§ **Data in this exercise**
====

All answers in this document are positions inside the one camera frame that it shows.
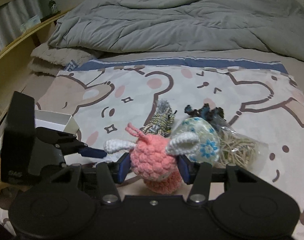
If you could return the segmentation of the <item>yellow wooden bedside shelf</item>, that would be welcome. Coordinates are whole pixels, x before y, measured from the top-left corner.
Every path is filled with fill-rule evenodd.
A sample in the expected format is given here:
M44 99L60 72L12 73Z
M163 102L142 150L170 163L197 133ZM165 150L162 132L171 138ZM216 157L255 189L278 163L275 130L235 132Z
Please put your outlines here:
M61 12L37 24L0 51L0 116L6 111L13 92L21 92L30 78L27 65L32 51L47 42L57 20L65 14Z

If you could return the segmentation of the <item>dark blue brown scrunchie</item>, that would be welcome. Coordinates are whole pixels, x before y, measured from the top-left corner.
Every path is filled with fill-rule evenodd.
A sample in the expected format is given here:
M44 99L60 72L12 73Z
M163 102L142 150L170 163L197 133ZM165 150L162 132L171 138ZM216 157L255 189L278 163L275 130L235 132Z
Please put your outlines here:
M200 117L210 124L214 124L217 121L225 121L224 110L221 107L211 109L208 103L204 103L200 109L192 109L191 105L187 105L184 112L191 118Z

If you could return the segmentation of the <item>cartoon bear print cloth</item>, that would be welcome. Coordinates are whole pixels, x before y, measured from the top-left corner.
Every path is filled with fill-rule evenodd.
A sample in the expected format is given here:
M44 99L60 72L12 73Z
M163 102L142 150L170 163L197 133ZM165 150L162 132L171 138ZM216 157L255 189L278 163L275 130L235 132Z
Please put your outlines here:
M58 73L36 109L72 116L80 139L102 148L108 139L130 140L128 123L141 128L158 101L187 118L187 105L221 107L227 123L265 149L255 174L292 196L301 211L294 231L304 239L304 94L278 62L223 59L93 60Z

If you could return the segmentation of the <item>grey quilted duvet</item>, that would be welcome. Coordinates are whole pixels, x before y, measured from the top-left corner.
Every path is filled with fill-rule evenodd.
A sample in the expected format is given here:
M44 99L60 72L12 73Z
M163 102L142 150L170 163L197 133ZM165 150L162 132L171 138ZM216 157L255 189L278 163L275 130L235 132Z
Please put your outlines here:
M57 22L54 48L108 53L255 49L304 61L296 0L85 0Z

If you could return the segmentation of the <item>blue floral fabric pouch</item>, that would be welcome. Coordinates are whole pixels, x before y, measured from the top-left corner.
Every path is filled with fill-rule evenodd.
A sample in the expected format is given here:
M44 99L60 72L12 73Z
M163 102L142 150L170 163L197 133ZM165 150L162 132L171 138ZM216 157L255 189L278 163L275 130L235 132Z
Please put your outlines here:
M211 165L218 160L220 139L216 130L201 117L187 118L171 133L171 138L183 132L193 132L200 140L199 149L195 153L186 154L191 162L207 162Z

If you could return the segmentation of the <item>green glass bottle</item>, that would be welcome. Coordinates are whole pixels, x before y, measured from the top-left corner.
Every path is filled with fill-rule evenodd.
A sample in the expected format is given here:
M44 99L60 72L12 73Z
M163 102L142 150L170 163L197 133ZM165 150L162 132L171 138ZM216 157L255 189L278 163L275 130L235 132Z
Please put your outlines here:
M50 9L51 14L57 14L59 12L57 4L54 0L48 0L48 6Z

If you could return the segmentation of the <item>tissue pack on shelf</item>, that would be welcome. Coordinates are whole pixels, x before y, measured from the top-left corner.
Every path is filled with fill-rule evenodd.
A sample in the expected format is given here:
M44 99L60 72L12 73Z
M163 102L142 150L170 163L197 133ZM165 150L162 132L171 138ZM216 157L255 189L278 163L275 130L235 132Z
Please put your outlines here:
M40 18L38 15L35 15L20 26L20 32L23 34L39 23L41 23Z

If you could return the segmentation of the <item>plastic bag of beige cords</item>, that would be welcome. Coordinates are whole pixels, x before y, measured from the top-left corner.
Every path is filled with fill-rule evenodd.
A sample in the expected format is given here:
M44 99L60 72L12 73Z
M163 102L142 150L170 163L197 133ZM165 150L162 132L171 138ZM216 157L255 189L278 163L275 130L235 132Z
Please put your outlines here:
M263 143L235 132L226 126L218 128L219 153L217 167L224 168L234 164L242 168L251 168L254 161L260 156Z

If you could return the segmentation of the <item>pink white crochet bunny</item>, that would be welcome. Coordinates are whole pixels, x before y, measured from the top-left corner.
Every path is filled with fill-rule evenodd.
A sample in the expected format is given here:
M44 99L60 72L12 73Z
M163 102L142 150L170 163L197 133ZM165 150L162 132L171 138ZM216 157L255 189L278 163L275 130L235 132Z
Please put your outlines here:
M125 130L137 138L135 142L111 139L104 143L108 154L127 151L130 154L131 169L141 177L148 189L159 194L171 194L182 184L176 157L195 153L200 139L194 132L183 132L173 138L159 134L143 133L131 123Z

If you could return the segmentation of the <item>white cardboard box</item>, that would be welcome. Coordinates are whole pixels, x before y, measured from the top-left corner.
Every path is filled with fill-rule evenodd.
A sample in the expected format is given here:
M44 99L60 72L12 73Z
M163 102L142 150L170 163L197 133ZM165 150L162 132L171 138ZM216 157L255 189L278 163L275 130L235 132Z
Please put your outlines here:
M72 133L77 136L79 126L70 114L35 110L35 126L46 127L57 131Z

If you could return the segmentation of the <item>beige fluffy folded blanket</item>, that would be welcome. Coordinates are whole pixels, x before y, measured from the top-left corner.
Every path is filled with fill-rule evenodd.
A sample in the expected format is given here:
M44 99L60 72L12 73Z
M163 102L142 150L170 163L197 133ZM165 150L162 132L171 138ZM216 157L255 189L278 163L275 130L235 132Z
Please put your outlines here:
M60 70L66 67L72 69L82 66L92 59L98 59L101 51L75 47L75 48L54 48L42 43L31 53L31 61L28 68L34 73L43 73L55 76Z

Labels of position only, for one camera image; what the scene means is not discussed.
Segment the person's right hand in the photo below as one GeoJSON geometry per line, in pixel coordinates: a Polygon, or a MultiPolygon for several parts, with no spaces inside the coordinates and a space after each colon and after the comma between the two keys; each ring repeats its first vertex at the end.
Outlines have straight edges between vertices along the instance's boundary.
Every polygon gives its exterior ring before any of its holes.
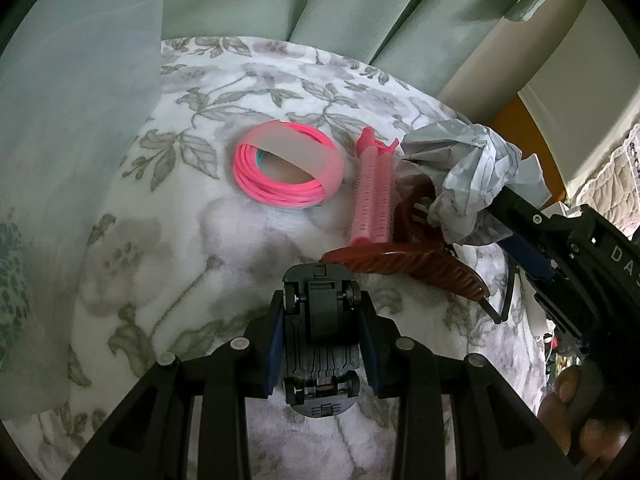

====

§ **Exercise description**
Please return the entries above exactly as they appear, but without the pictures.

§ **Exercise output**
All answers in this document are positions inside the one camera frame that it shows.
If you could return the segmentation of the <item>yellow wooden bedside shelf</item>, that would be welcome. Coordinates are whole pixels, x before y, measured from the top-left corner.
Every path is filled with fill-rule evenodd.
A sample in the expected format is given here:
M44 99L60 72L12 73Z
M163 102L142 150L170 163L197 133ZM165 150L162 132L171 138ZM216 157L255 189L278 163L275 130L235 132Z
Please put your outlines here:
M61 12L37 24L0 51L0 116L6 111L13 92L21 92L30 78L27 65L32 51L47 42L57 20L65 14Z

If you could return the segmentation of the <item>dark blue brown scrunchie</item>, that would be welcome. Coordinates are whole pixels, x before y, measured from the top-left corner.
Every path is filled with fill-rule evenodd.
A sample in the expected format is given here:
M44 99L60 72L12 73Z
M163 102L142 150L170 163L197 133ZM165 150L162 132L171 138ZM216 157L255 189L278 163L275 130L235 132Z
Please put your outlines here:
M200 117L210 124L214 124L217 121L225 121L224 110L221 107L211 109L208 103L204 103L200 109L192 109L191 105L187 105L184 112L191 118Z

If you could return the segmentation of the <item>cartoon bear print cloth</item>, that would be welcome. Coordinates are whole pixels, x before y, measured from the top-left corner.
Every path is filled with fill-rule evenodd.
A sample in the expected format is given here:
M44 99L60 72L12 73Z
M163 102L142 150L170 163L197 133ZM165 150L162 132L171 138ZM216 157L255 189L278 163L275 130L235 132Z
Please put your outlines here:
M58 73L36 109L72 116L80 139L102 148L108 139L130 140L128 123L141 128L158 101L187 118L187 105L221 107L227 123L265 149L255 174L292 196L301 211L294 231L304 239L304 94L278 62L223 59L93 60Z

If you could return the segmentation of the <item>grey quilted duvet</item>, that would be welcome. Coordinates are whole pixels, x before y, measured from the top-left corner.
Every path is filled with fill-rule evenodd.
A sample in the expected format is given here:
M44 99L60 72L12 73Z
M163 102L142 150L170 163L197 133ZM165 150L162 132L171 138ZM216 157L255 189L278 163L275 130L235 132Z
Please put your outlines here:
M57 22L54 48L108 53L255 49L304 61L296 0L85 0Z

If you could return the segmentation of the <item>blue floral fabric pouch</item>, that would be welcome. Coordinates are whole pixels, x before y, measured from the top-left corner.
Every path is filled with fill-rule evenodd.
A sample in the expected format is given here:
M44 99L60 72L12 73Z
M163 102L142 150L170 163L197 133ZM165 150L162 132L171 138ZM216 157L255 189L278 163L275 130L235 132Z
Please put your outlines here:
M211 165L218 160L220 139L216 130L201 117L187 118L171 133L171 138L183 132L193 132L200 140L199 149L195 153L186 154L191 162L207 162Z

If you could return the segmentation of the <item>green glass bottle</item>, that would be welcome. Coordinates are whole pixels, x before y, measured from the top-left corner.
Every path is filled with fill-rule evenodd.
A sample in the expected format is given here:
M44 99L60 72L12 73Z
M163 102L142 150L170 163L197 133ZM165 150L162 132L171 138ZM216 157L255 189L278 163L275 130L235 132Z
Please put your outlines here:
M50 9L51 14L57 14L59 12L57 4L54 0L48 0L48 6Z

If you could return the segmentation of the <item>tissue pack on shelf</item>, that would be welcome. Coordinates are whole pixels, x before y, measured from the top-left corner.
Every path is filled with fill-rule evenodd.
A sample in the expected format is given here:
M44 99L60 72L12 73Z
M163 102L142 150L170 163L197 133ZM165 150L162 132L171 138ZM216 157L255 189L278 163L275 130L235 132Z
Please put your outlines here:
M40 18L38 15L35 15L20 26L20 32L23 34L39 23L41 23Z

If you could return the segmentation of the <item>plastic bag of beige cords</item>, that would be welcome. Coordinates are whole pixels, x before y, measured from the top-left corner.
Every path is filled with fill-rule evenodd.
A sample in the expected format is given here:
M44 99L60 72L12 73Z
M163 102L142 150L170 163L197 133ZM165 150L162 132L171 138ZM216 157L255 189L278 163L275 130L235 132Z
Please put your outlines here:
M263 143L235 132L226 126L218 128L219 153L217 167L224 168L234 164L242 168L251 168L254 161L260 156Z

If you could return the segmentation of the <item>pink white crochet bunny</item>, that would be welcome. Coordinates are whole pixels, x before y, measured from the top-left corner.
Every path is filled with fill-rule evenodd.
A sample in the expected format is given here:
M44 99L60 72L12 73Z
M163 102L142 150L170 163L197 133ZM165 150L162 132L171 138ZM216 157L255 189L278 163L275 130L235 132Z
Please put your outlines here:
M125 130L137 138L135 142L111 139L104 143L108 154L127 151L130 154L131 169L141 177L148 189L159 194L171 194L182 184L176 157L195 153L200 139L194 132L183 132L173 138L159 134L143 133L131 123Z

If you could return the segmentation of the <item>white cardboard box</item>, that would be welcome. Coordinates are whole pixels, x before y, measured from the top-left corner.
Every path is filled with fill-rule evenodd.
A sample in the expected format is given here:
M44 99L60 72L12 73Z
M163 102L142 150L170 163L197 133ZM165 150L162 132L171 138ZM216 157L255 189L278 163L275 130L235 132Z
Please put your outlines here:
M72 133L77 136L79 126L70 114L35 110L35 126L46 127L57 131Z

If you could return the segmentation of the <item>beige fluffy folded blanket</item>, that would be welcome. Coordinates are whole pixels, x before y, measured from the top-left corner.
Every path is filled with fill-rule evenodd.
A sample in the expected format is given here:
M44 99L60 72L12 73Z
M163 102L142 150L170 163L197 133ZM165 150L162 132L171 138ZM216 157L255 189L278 163L275 130L235 132Z
Please put your outlines here:
M60 70L66 67L72 69L82 66L92 59L98 59L101 51L75 47L75 48L54 48L42 43L31 53L31 61L28 68L34 73L43 73L55 76Z

Labels of position only, for one camera image; what the scene means is not discussed.
Segment the person's right hand in the photo below as one GeoJSON geometry per line, in pixel coordinates: a Polygon, or a MultiPolygon for several parts, with no spaces inside the coordinates and a space after each colon and after the comma between the two keys; each ring repeats its first vertex at the end.
Outlines have straight edges between vertices along the instance's boundary.
Every polygon gives its exterior ring before any of its holes.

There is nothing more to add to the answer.